Clinical Trials Logo

Clinical Trial Details — Status: Completed

Administrative data

NCT number NCT01741896
Other study ID # Feeley01
Secondary ID
Status Completed
Phase N/A
First received December 4, 2012
Last updated September 12, 2013
Start date November 2012
Est. completion date March 2013

Study information

Verified date September 2013
Source Mid Western Regional Hospital, Ireland
Contact n/a
Is FDA regulated No
Health authority Republic of Ireland: Mid Western Regional Hospital
Study type Interventional

Clinical Trial Summary

Computated tomography (CT) is an invaluable medical resource for both physicians and surgeons. Contrast media are an aid to improve the diagnostic yield of CT. While an incredibly powerful means of imaging the human body, there are possible complications to the use of contrast including a hypersensitive response and contract induced nephropathy (CIN). The latter will typically occur 48-72 hours after administration.

One recent meta - analysis of serum creatinine levels following contrast enhanced CT found 6.4% of those undergoing this investigation developed CIN. Although typically transient, 1 % had a persisting reduced renal function, with a small minority needing renal replacement therapy (RRT). The development of CIN was influenced by co morbidities and by the amount of contrast given.

The mechanism of injury to the kidney is not definitively established, but is thought most likely due to hypoxia resulting from reduced blood flow, thereby giving rise to oxygen free radicals causing direct damage to the kidney and also direct tubular damage.

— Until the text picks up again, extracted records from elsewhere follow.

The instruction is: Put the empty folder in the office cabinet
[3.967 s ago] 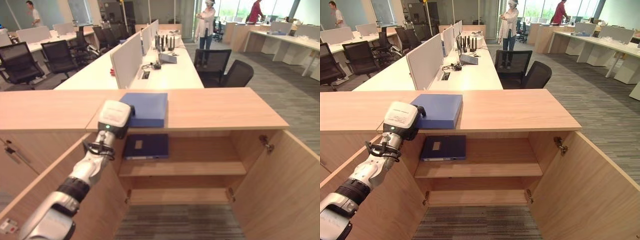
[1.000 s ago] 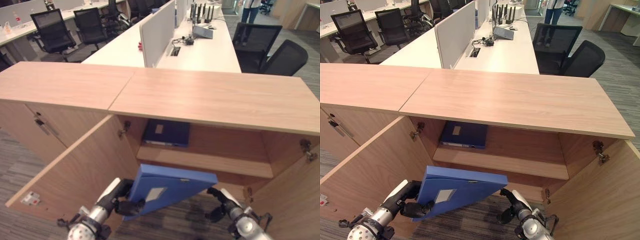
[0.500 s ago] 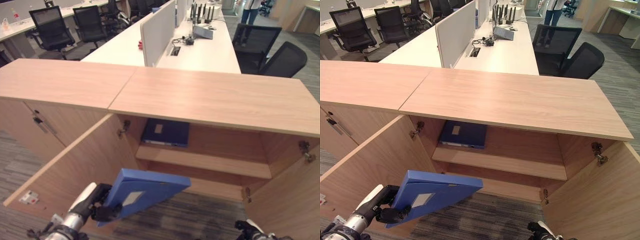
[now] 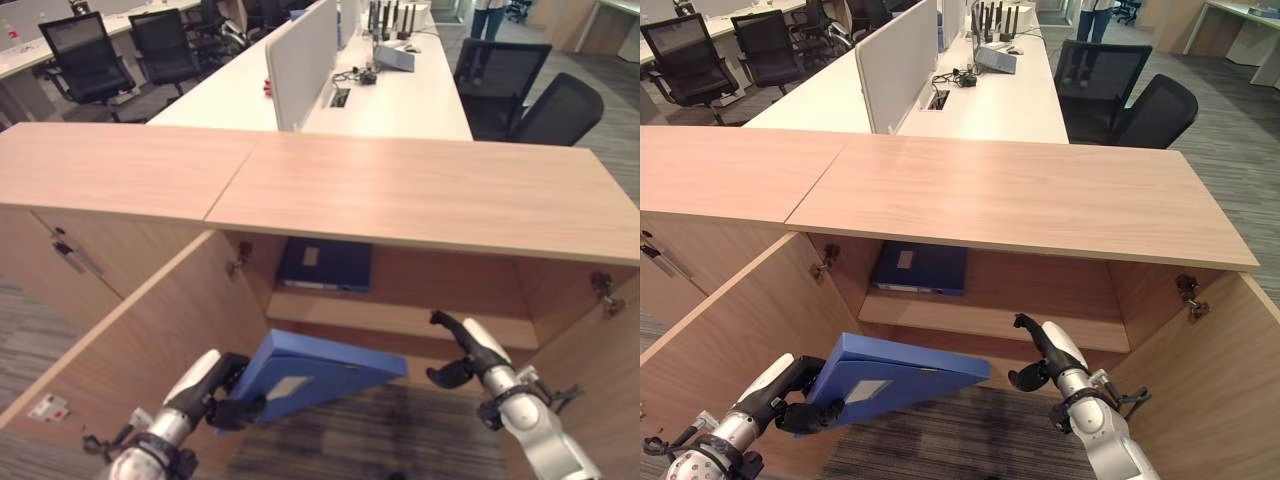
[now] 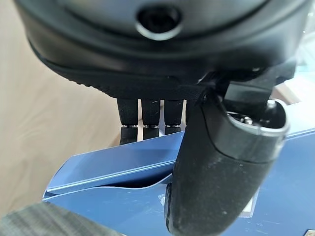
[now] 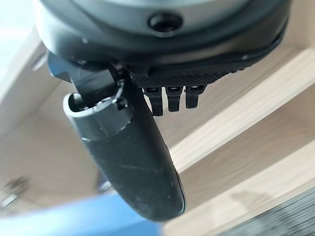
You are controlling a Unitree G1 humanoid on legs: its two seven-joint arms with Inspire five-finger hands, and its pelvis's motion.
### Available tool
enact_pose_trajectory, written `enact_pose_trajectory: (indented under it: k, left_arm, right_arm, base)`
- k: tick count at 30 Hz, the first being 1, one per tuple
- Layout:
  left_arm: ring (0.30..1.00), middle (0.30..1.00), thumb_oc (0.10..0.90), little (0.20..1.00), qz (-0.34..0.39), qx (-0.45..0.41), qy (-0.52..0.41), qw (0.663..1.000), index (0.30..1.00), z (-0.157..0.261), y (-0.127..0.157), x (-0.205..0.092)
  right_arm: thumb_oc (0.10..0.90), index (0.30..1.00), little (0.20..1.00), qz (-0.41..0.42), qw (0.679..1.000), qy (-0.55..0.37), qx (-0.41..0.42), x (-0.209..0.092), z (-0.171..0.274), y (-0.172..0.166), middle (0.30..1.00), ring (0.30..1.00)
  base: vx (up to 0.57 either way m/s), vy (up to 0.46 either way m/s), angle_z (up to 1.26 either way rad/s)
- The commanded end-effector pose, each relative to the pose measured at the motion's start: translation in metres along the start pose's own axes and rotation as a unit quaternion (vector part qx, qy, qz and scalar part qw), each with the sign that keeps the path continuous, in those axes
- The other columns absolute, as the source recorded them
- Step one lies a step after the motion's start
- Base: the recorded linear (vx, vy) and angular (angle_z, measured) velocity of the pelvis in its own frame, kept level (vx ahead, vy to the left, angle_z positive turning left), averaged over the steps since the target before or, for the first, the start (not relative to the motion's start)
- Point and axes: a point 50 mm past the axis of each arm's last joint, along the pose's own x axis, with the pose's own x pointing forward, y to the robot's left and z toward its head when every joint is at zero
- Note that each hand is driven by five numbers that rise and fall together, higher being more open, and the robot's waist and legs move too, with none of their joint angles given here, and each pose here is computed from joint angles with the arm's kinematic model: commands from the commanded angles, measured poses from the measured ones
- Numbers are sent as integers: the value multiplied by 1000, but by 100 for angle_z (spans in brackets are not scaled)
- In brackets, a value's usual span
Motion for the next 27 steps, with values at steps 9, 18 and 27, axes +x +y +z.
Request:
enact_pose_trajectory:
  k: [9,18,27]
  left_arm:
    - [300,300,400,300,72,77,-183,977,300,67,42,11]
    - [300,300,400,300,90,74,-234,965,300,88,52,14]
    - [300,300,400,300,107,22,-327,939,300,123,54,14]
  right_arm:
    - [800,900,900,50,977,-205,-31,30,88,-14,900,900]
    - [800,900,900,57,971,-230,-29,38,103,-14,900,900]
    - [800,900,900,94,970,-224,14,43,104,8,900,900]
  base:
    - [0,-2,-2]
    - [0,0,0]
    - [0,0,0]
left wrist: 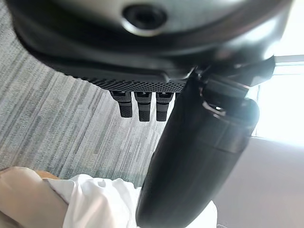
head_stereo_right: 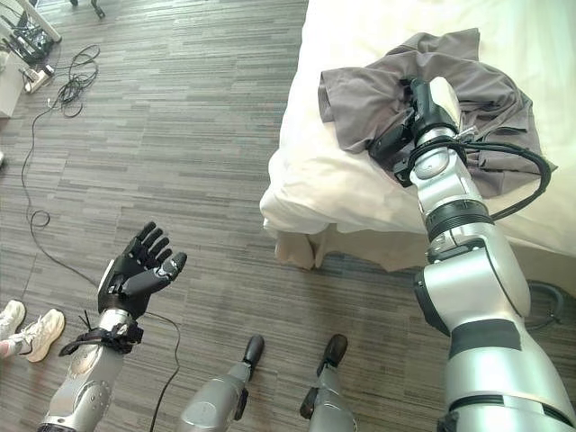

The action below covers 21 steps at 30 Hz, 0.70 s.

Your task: Pick up bed clothes into laundry basket.

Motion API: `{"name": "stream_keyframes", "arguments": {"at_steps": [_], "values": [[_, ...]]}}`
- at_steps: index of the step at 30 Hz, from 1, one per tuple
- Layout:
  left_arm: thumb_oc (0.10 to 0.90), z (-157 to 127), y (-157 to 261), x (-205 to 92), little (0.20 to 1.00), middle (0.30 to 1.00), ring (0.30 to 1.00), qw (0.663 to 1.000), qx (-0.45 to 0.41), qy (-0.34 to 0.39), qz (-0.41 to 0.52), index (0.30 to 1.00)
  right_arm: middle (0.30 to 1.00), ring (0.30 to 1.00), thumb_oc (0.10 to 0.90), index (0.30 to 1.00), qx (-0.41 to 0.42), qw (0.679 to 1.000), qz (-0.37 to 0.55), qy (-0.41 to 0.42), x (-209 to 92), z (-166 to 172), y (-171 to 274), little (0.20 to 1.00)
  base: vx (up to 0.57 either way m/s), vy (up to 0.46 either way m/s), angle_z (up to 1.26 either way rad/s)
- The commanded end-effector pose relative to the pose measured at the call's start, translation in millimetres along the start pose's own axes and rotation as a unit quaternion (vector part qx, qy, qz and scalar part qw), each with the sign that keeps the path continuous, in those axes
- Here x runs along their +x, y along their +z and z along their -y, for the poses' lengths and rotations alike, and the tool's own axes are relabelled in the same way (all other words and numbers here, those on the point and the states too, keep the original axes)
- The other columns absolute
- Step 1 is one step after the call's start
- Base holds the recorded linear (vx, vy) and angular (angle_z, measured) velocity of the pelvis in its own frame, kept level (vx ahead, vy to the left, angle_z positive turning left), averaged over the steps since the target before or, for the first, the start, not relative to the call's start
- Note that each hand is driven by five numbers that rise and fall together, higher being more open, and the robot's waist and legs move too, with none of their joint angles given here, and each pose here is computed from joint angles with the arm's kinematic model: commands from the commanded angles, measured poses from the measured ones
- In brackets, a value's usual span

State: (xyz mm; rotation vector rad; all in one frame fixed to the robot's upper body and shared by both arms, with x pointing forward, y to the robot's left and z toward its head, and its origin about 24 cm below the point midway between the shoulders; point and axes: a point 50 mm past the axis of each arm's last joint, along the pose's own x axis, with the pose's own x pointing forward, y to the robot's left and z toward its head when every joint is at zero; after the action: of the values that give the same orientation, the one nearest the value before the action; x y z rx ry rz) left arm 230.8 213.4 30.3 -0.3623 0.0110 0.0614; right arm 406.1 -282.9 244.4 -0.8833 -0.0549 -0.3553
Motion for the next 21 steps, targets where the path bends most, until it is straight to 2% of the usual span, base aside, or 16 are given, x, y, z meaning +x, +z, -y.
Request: {"name": "stream_keyframes", "arguments": {"at_steps": [1, 11, 17, 21], "values": [[0.800, 28, 53, 1, 0.900, 0.900, 0.900, 0.987, -0.006, -0.066, 0.146, 0.900, 0.300, 0.300, 0.400, 0.300, -0.068, 0.997, 0.030, -0.005, 5, 11, 22, 0.300, 0.02, 0.009, -0.09], [0.800, 29, 54, 5, 0.900, 0.900, 0.900, 0.986, -0.006, -0.064, 0.151, 0.900, 0.300, 0.300, 0.400, 0.300, -0.064, 0.987, 0.123, -0.075, 2, 52, 60, 0.300, 0.02, 0.020, -0.07], [0.800, 27, 58, 8, 0.900, 0.900, 0.900, 0.986, 0.000, -0.061, 0.157, 0.900, 0.300, 0.300, 0.400, 0.300, 0.016, 0.974, 0.189, -0.123, -10, 81, 80, 0.300, 0.03, 0.023, -0.01], [0.800, 25, 62, 10, 0.900, 0.900, 0.900, 0.985, 0.016, -0.066, 0.161, 0.900, 0.300, 0.300, 0.400, 0.300, 0.026, 0.950, 0.278, -0.141, -31, 97, 107, 0.300, 0.07, 0.034, -0.20]]}}
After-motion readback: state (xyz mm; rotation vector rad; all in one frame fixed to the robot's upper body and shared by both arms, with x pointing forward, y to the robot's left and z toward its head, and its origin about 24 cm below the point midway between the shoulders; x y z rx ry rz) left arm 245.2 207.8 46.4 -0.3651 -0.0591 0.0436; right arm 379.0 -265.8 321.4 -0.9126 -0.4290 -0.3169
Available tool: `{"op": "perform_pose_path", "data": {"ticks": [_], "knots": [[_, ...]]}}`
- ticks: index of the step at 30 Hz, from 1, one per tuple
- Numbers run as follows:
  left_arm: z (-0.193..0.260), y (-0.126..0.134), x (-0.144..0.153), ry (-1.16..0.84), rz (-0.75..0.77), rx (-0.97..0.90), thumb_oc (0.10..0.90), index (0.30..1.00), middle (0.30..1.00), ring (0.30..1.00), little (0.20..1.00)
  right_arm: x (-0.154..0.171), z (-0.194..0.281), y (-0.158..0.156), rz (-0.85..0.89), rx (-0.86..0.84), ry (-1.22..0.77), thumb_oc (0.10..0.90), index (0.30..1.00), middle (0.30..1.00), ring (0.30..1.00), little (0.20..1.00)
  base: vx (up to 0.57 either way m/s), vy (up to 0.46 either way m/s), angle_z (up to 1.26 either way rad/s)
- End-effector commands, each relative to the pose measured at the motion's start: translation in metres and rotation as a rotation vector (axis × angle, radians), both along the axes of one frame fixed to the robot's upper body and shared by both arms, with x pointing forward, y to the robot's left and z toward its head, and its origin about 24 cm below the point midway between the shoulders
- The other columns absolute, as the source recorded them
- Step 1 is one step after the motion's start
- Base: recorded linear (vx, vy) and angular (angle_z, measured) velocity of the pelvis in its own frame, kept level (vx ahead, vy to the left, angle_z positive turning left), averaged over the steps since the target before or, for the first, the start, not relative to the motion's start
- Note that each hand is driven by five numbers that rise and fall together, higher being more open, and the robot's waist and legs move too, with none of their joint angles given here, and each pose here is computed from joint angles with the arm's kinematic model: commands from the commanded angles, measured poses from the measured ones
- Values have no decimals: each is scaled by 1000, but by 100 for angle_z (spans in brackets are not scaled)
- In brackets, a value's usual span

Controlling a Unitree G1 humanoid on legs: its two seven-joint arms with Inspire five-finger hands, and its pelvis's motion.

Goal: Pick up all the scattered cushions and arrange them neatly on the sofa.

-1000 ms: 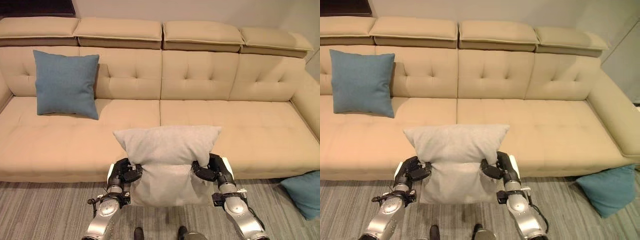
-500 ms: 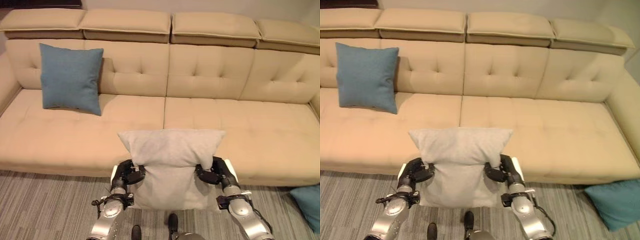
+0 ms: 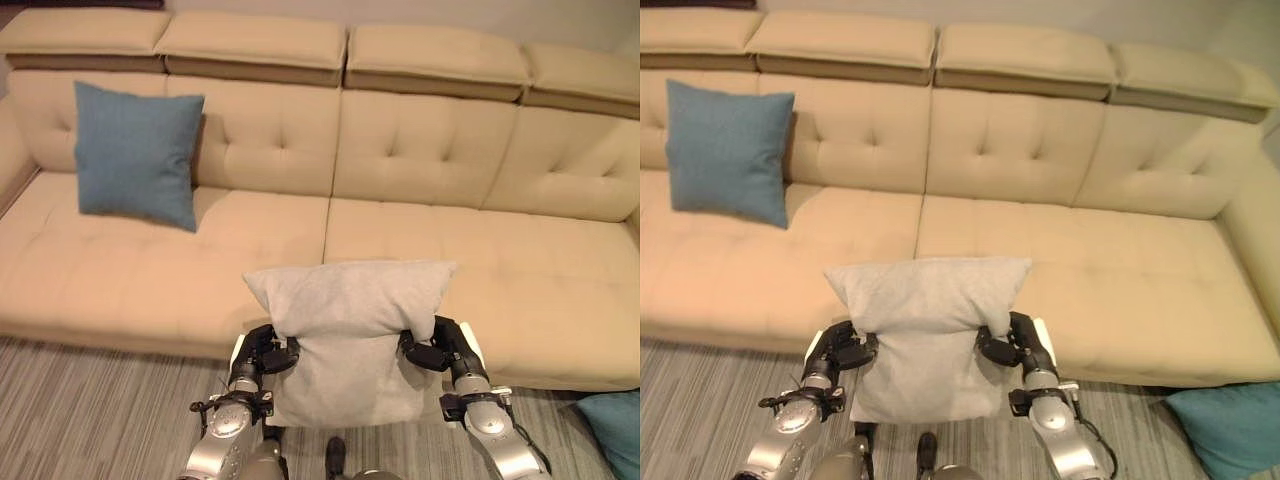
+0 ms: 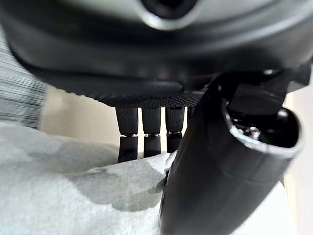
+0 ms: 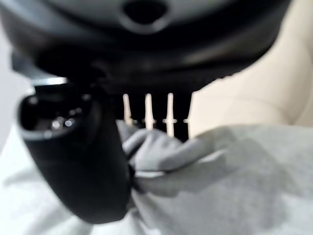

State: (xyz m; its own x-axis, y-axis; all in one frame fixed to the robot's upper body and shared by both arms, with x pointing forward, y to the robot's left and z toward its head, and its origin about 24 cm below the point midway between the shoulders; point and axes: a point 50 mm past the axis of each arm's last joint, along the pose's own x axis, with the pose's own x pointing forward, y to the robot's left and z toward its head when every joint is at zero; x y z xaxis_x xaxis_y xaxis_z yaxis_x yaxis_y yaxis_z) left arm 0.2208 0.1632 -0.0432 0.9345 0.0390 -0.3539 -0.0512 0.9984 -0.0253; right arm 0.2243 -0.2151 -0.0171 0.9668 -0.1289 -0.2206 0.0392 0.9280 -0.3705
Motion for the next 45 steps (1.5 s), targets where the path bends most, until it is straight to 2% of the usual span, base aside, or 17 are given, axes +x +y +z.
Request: {"op": "perform_pose_path", "data": {"ticks": [1,7,14,26,35,45], "knots": [[57,-17,29,-318,-114,-33,400,300,300,300,300,29,59,25,81,101,-329,400,300,300,300,300,157,212,-23],[65,-9,34,-355,-88,-10,400,300,300,300,300,37,65,42,122,139,-361,400,300,300,300,300,40,110,-13],[62,-12,33,-346,-84,-31,400,300,300,300,300,40,65,40,134,125,-352,400,300,300,300,300,173,-13,-21],[59,-27,33,-332,-131,-89,400,300,300,300,300,26,53,10,40,93,-301,400,300,300,300,300,100,-94,24],[59,-28,34,-324,-131,-70,400,300,300,300,300,27,53,4,-2,93,-295,400,300,300,300,300,150,82,1],[65,-14,34,-345,-125,-29,400,300,300,300,300,32,58,25,60,143,-320,400,300,300,300,300,108,181,-31]]}}
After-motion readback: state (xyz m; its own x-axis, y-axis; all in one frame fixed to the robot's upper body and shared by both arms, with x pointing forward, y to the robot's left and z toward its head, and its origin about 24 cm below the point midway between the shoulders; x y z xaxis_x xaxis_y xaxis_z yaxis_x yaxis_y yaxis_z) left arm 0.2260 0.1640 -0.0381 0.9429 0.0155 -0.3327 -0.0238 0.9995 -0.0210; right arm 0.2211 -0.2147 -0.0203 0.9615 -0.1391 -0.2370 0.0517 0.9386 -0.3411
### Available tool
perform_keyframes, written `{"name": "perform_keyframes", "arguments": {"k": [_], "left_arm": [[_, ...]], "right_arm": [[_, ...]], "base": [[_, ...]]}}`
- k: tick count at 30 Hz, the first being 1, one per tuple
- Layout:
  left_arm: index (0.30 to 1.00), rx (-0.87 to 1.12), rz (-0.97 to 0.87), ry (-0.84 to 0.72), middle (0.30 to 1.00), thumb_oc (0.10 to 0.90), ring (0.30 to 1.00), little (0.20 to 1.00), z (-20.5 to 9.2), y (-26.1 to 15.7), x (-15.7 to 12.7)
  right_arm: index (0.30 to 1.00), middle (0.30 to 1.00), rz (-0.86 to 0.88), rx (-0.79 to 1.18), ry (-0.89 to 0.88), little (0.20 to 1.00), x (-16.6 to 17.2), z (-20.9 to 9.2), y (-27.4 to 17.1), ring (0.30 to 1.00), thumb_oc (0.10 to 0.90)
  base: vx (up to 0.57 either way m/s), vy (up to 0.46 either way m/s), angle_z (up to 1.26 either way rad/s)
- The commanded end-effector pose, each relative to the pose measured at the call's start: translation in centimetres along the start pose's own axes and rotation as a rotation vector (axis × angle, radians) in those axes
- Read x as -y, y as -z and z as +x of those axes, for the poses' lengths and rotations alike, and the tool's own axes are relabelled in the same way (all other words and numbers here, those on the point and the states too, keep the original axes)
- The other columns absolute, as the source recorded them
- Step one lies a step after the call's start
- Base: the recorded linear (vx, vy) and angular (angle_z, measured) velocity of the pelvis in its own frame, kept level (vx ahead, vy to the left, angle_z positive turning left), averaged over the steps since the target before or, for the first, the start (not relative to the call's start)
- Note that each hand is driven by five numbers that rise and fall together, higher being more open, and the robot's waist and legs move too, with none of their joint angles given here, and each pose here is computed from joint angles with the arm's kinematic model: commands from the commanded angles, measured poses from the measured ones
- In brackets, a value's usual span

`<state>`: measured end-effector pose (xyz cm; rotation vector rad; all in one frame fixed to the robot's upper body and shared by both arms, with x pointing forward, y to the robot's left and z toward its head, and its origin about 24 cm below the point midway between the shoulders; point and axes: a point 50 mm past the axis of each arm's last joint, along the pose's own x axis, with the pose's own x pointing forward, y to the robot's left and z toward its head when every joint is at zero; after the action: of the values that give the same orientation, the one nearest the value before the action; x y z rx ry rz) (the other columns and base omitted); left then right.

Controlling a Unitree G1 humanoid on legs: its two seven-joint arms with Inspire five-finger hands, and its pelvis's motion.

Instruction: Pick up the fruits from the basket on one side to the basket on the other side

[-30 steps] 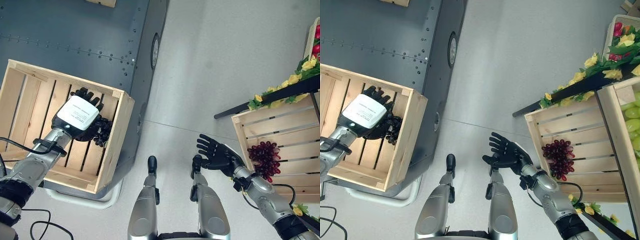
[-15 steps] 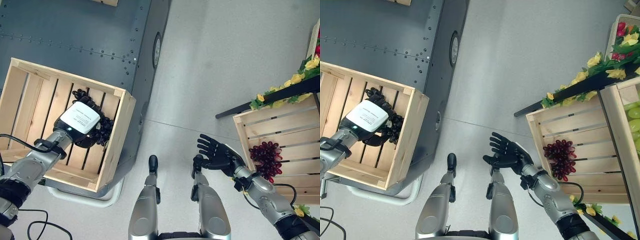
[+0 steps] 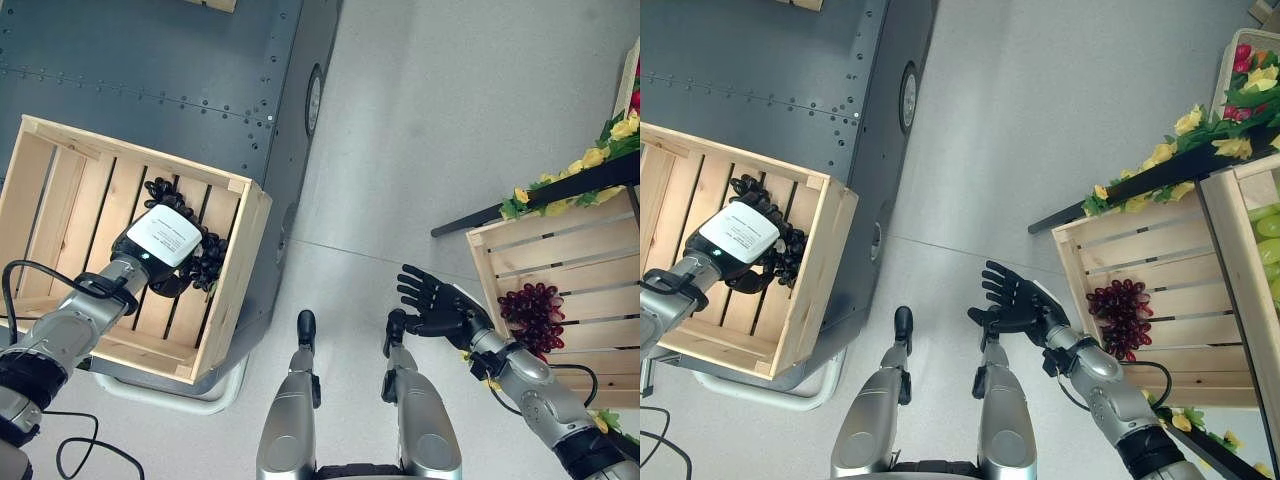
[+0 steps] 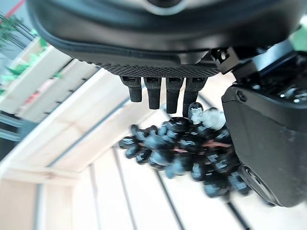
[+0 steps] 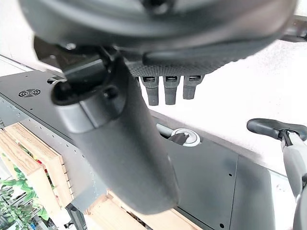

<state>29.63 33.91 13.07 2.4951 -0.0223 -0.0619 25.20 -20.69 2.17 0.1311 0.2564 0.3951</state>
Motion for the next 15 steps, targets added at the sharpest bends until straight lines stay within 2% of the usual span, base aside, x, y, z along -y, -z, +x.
{"name": "perform_keyframes", "arguments": {"k": [1,15], "left_arm": [[0.9,-0.213,0.104,0.013,0.9,0.8,0.9,0.9,0.6,2.9,-0.4],[0.9,-0.247,0.143,0.068,0.9,0.8,0.9,0.9,2.4,-0.4,-0.3]], "right_arm": [[0.9,0.9,0.004,0.104,-0.042,0.9,-0.9,-0.2,-2.1,0.9,0.8],[0.9,0.9,0.018,0.115,-0.069,0.9,-2.3,1.1,-2.1,0.9,0.8]], "base": [[0.01,-0.044,0.02],[0.01,-0.012,0.04]]}}
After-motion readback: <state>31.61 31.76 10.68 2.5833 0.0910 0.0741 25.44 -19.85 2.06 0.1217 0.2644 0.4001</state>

Remote conditioning ischaemia has been hypothesized to be nephroprotective, whereby induced transient ischaemia at another site could buffer the impact of the contrast medium's effects. This was first demonstrated during cardiac angiograms, with those patients whom received multiple balloon inflations in the coronary arteries were found to have a lower incidence of CIN than those with fewer balloon inflations. Thus it could be hypothesised that any ischaemia temporarily induced could be nephroprotective. This can be at a point of extremity, rather than involving central organs, such as the arm, with ischaemia induced by the use of a blood pressure cuff, inflated to above systolic blood pressure levels.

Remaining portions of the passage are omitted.